The task calls for every entry to be printed word for word, without the images.

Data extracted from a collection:
Start of Block

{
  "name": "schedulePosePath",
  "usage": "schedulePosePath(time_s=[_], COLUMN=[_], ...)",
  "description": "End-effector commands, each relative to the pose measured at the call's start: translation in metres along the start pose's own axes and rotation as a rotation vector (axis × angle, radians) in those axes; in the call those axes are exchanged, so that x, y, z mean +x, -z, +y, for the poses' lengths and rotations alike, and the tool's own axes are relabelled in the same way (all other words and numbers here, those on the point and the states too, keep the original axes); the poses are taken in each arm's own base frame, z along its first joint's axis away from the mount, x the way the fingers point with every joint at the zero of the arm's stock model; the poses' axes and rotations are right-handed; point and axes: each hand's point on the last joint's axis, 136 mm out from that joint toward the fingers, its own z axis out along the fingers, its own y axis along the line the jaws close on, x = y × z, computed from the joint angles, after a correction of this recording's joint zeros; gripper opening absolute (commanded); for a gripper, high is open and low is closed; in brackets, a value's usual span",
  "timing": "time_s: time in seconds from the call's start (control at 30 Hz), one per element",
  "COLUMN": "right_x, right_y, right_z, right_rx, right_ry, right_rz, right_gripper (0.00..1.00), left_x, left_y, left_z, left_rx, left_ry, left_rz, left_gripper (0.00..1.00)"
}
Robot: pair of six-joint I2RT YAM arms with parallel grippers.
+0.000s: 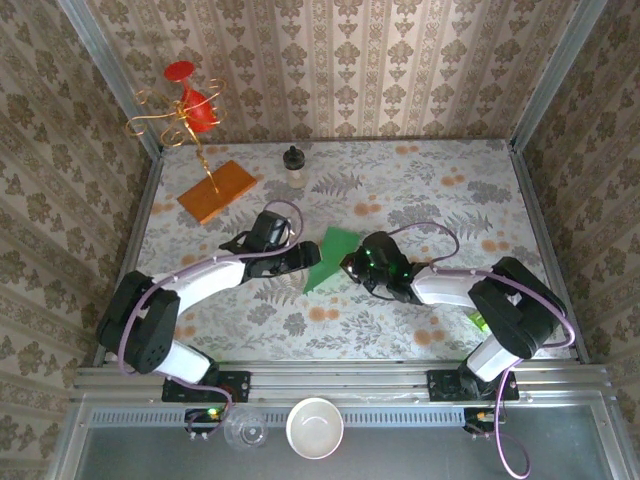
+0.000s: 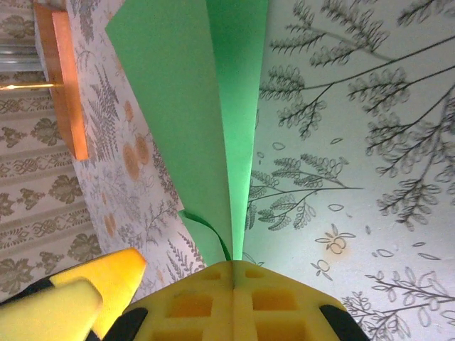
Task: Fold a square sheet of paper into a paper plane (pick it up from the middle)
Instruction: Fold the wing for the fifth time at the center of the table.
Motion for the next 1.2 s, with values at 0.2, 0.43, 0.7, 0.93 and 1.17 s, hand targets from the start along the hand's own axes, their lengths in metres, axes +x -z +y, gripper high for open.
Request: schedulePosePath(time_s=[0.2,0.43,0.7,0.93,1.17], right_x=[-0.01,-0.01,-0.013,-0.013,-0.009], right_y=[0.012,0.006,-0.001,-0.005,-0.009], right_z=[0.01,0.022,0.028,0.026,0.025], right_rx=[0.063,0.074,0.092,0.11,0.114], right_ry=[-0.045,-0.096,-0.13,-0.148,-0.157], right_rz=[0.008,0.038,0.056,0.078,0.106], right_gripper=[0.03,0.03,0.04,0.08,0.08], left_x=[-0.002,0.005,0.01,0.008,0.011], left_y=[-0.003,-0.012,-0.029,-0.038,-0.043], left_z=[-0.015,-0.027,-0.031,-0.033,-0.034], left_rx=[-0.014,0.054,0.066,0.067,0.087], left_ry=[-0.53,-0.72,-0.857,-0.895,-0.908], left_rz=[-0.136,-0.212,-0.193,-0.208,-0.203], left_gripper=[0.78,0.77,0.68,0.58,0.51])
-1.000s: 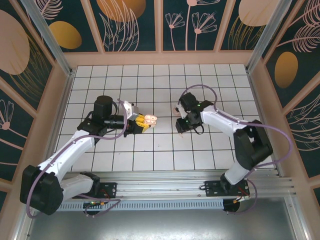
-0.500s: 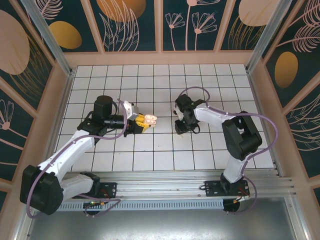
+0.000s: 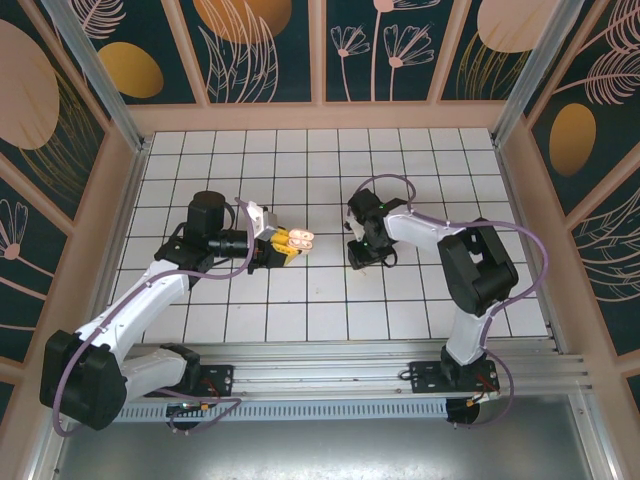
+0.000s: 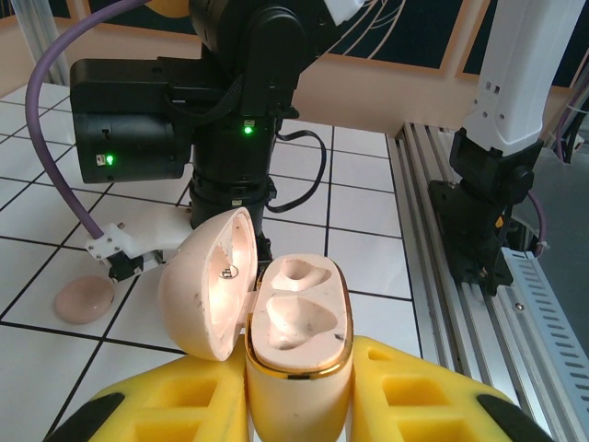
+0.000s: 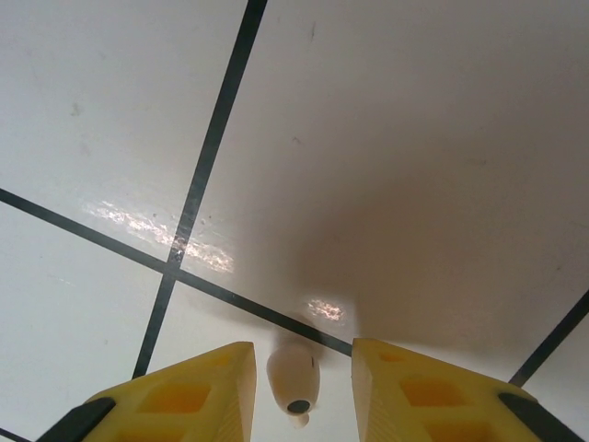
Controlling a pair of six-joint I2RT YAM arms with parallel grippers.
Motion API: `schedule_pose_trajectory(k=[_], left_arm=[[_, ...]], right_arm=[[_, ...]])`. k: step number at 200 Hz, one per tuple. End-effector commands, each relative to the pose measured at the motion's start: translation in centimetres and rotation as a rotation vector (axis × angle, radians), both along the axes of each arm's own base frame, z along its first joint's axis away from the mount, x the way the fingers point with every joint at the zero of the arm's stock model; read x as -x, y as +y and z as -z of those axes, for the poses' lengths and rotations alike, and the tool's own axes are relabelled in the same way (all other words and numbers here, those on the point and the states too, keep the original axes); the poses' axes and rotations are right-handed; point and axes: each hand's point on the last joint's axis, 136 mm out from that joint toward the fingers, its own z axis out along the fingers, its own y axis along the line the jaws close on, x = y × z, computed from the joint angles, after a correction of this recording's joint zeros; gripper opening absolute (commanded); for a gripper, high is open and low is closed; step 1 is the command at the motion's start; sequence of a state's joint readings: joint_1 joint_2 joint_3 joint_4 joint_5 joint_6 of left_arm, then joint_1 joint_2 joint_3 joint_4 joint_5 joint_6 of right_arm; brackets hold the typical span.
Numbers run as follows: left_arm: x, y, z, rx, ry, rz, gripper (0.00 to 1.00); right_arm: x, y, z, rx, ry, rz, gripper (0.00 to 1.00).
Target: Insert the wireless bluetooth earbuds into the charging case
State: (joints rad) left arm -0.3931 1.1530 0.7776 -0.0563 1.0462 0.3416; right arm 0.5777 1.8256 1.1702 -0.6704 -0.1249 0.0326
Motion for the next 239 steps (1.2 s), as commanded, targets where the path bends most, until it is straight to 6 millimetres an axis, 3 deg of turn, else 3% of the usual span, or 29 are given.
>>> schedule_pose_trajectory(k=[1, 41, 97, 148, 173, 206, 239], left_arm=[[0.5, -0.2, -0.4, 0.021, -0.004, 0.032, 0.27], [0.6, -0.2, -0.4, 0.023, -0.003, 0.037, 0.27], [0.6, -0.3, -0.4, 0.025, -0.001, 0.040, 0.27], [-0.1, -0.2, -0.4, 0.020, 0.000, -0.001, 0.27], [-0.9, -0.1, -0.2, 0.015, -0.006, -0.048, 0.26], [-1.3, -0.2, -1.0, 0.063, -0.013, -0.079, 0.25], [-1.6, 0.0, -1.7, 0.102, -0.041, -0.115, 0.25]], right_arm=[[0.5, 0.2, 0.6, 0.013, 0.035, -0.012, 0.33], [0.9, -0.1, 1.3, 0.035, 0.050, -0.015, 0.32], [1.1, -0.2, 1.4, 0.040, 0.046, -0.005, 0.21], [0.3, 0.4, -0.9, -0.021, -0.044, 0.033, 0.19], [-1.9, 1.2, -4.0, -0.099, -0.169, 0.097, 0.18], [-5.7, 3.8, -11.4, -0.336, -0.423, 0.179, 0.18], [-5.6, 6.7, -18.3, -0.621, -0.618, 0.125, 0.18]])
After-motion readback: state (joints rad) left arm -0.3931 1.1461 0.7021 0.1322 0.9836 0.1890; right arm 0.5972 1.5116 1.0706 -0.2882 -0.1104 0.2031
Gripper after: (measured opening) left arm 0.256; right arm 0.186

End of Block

WORKED SOLUTION:
{
  "name": "schedulePosePath",
  "usage": "schedulePosePath(time_s=[_], COLUMN=[_], ...)",
  "description": "End-effector commands, each relative to the pose measured at the call's start: translation in metres along the start pose's own axes and rotation as a rotation vector (axis × angle, radians) in those axes; in the call those axes are exchanged, so that x, y, z mean +x, -z, +y, for the poses' lengths and rotations alike, and the tool's own axes are relabelled in the same way (all other words and numbers here, those on the point and the states too, keep the original axes); the poses are taken in each arm's own base frame, z along its first joint's axis away from the mount, x the way the fingers point with every joint at the zero of the arm's stock model; the poses' axes and rotations are right-handed; point and axes: each hand's point on the last joint's axis, 136 mm out from that joint toward the fingers, its own z axis out along the fingers, its own y axis along the line the jaws close on, x = y × z, computed from the joint angles, after a correction of this recording's joint zeros; gripper opening absolute (commanded); for a gripper, high is open and low is closed; in brackets, a value's usual span",
  "timing": "time_s: time in seconds from the call's start (control at 30 Hz), one per element",
  "COLUMN": "right_x, right_y, right_z, right_rx, right_ry, right_rz, right_gripper (0.00..1.00), left_x, left_y, left_z, left_rx, left_ry, left_rz, left_gripper (0.00..1.00)"
}
Robot: pair of six-joint I2RT YAM arms with parallel grippers.
+0.000s: 
+0.000s: 
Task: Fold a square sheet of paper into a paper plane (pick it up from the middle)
Instruction: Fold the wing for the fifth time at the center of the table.
Motion for the next 1.2 s, with values at 0.2, 0.43, 0.7, 0.93 and 1.17 s, hand targets from the start along the hand's own axes, their lengths in metres, axes +x -z +y, gripper high for open.
Request: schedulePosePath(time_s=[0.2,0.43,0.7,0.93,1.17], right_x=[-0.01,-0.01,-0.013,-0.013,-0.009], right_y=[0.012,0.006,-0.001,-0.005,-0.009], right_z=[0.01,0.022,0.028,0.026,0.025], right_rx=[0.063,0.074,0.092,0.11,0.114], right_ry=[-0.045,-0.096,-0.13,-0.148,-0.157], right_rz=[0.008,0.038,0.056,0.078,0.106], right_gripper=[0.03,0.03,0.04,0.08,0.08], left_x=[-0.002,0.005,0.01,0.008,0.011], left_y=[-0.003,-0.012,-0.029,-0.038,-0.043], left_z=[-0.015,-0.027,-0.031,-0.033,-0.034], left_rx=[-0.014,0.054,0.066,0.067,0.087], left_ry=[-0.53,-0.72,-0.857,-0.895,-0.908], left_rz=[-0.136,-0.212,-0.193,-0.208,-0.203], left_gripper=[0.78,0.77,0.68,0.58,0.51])
-1.000s: 
-0.500s: 
+0.000s: 
+0.000s: 
+0.000s: 
Controlling a pair of six-joint I2RT YAM arms with parallel grippers.
Motion API: `schedule_pose_trajectory(k=[_], left_arm=[[_, ...]], right_arm=[[_, ...]])`. k: step number at 200 Hz, one per tuple. End-effector commands, each relative to the pose measured at the motion's start: translation in centimetres and rotation as a rotation vector (axis × angle, radians), both along the axes of each arm's own base frame, z along its first joint's axis away from the mount, x the way the fingers point with every joint at the zero of the arm's stock model; read x as -x, y as +y and z as -z of those axes, for the poses' lengths and rotations alike, and the tool's own axes are relabelled in the same way (all other words and numbers here, those on the point and the states too, keep the original axes); the poses' axes and rotations are right-handed; point and axes: each hand's point on the last joint's axis, 136 mm out from that joint toward the fingers, its own z axis out along the fingers, its own y axis along the line the jaws close on, x = y × z, computed from the joint angles, after a correction of this recording's joint zeros; gripper opening absolute (commanded); for a gripper, high is open and low is closed; step 1 is the command at the motion's start; sequence of a state's joint readings: joint_1 joint_2 joint_3 joint_4 joint_5 joint_6 of left_arm, then joint_1 joint_2 joint_3 joint_4 joint_5 joint_6 of right_arm; brackets hold the typical span.
Numbers run as follows: left_arm: x, y, z, rx, ry, rz, gripper (0.00 to 1.00); right_arm: x, y, z, rx, ry, rz, gripper (0.00 to 1.00).
Target: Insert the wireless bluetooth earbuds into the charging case
State: (joints rad) left arm -0.3931 1.1530 0.7776 -0.0563 1.0462 0.3416; right arm 0.5777 1.8256 1.1702 -0.6704 -0.1249 0.0326
Motion for the next 239 steps (1.2 s), as commanded, targets where the path bends most, until it is straight to 6 millimetres an axis, 3 deg of turn, else 3% of the usual span, or 29 are given.
>>> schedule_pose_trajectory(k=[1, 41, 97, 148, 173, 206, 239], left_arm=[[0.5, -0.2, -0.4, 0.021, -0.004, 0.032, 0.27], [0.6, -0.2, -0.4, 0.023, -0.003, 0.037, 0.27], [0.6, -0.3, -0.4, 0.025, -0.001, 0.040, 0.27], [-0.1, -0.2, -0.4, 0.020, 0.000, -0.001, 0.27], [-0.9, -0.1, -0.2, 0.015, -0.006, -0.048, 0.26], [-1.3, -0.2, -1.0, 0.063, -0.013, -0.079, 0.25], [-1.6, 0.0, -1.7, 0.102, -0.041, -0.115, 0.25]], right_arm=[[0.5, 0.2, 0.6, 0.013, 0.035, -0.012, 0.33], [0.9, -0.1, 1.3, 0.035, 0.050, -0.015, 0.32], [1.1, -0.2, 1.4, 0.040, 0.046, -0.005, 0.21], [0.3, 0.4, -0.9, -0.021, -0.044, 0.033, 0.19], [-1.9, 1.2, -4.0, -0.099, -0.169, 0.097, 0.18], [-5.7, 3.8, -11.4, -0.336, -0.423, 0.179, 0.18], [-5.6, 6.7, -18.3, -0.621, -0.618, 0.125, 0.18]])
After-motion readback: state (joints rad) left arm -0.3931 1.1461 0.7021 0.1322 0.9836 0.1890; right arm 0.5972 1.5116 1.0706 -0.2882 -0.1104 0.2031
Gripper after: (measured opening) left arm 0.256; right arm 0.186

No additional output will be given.